**Work instruction**.
Go through the data and tally the lines that hold the string "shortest". Reply with the total alone.

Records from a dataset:
===
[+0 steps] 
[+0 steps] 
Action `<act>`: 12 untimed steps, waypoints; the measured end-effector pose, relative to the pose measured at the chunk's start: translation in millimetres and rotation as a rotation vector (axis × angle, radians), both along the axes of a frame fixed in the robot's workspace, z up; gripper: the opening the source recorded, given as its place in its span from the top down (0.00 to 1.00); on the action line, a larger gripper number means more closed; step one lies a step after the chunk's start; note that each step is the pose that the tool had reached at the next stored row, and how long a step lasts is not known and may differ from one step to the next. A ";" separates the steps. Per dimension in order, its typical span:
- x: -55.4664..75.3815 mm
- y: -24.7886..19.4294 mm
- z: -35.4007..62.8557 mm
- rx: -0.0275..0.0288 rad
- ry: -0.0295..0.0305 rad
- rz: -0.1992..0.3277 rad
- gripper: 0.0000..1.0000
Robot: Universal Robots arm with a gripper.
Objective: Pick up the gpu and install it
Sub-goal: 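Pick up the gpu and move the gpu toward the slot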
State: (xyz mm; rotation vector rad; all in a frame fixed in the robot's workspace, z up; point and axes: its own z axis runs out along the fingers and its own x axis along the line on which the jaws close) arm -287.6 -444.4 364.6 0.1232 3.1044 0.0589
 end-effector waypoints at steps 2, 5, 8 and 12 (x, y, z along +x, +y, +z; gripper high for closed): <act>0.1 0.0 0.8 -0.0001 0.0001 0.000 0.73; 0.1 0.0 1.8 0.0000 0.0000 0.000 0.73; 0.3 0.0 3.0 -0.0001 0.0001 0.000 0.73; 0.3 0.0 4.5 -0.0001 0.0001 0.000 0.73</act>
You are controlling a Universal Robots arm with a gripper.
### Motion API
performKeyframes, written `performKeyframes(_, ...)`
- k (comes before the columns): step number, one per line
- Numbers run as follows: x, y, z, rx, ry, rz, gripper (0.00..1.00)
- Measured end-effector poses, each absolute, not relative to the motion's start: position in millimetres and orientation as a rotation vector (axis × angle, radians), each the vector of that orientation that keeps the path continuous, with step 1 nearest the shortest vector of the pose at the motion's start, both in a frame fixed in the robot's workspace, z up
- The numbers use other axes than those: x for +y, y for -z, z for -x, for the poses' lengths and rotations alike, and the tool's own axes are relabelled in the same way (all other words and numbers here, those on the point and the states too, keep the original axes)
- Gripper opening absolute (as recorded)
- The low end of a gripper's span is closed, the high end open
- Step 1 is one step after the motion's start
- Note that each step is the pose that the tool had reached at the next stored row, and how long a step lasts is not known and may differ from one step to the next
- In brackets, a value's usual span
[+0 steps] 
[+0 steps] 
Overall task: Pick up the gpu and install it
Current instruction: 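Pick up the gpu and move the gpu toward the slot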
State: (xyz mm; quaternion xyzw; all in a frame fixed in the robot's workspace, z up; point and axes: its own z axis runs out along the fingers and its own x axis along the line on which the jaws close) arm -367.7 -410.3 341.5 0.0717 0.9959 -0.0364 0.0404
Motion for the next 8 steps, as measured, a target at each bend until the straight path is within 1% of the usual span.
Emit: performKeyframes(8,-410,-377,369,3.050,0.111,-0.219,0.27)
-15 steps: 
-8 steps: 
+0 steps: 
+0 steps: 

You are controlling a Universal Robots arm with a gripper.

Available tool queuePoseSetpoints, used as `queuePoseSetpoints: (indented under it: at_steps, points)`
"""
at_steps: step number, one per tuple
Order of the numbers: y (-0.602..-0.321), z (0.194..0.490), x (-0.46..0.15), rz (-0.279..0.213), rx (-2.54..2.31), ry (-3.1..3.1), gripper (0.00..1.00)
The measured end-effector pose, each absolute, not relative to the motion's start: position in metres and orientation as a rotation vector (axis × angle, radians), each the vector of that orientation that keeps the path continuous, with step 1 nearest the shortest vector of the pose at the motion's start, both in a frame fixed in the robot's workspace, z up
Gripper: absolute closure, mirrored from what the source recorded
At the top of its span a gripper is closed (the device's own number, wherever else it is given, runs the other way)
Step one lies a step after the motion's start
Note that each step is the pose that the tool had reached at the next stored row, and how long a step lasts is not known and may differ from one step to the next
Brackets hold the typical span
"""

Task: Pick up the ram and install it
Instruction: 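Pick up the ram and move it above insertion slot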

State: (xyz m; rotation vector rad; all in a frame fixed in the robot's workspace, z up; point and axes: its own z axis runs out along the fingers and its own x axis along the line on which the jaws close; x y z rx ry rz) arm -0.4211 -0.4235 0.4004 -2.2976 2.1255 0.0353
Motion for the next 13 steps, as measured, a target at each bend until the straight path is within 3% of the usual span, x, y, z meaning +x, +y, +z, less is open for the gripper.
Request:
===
**Answer area**.
2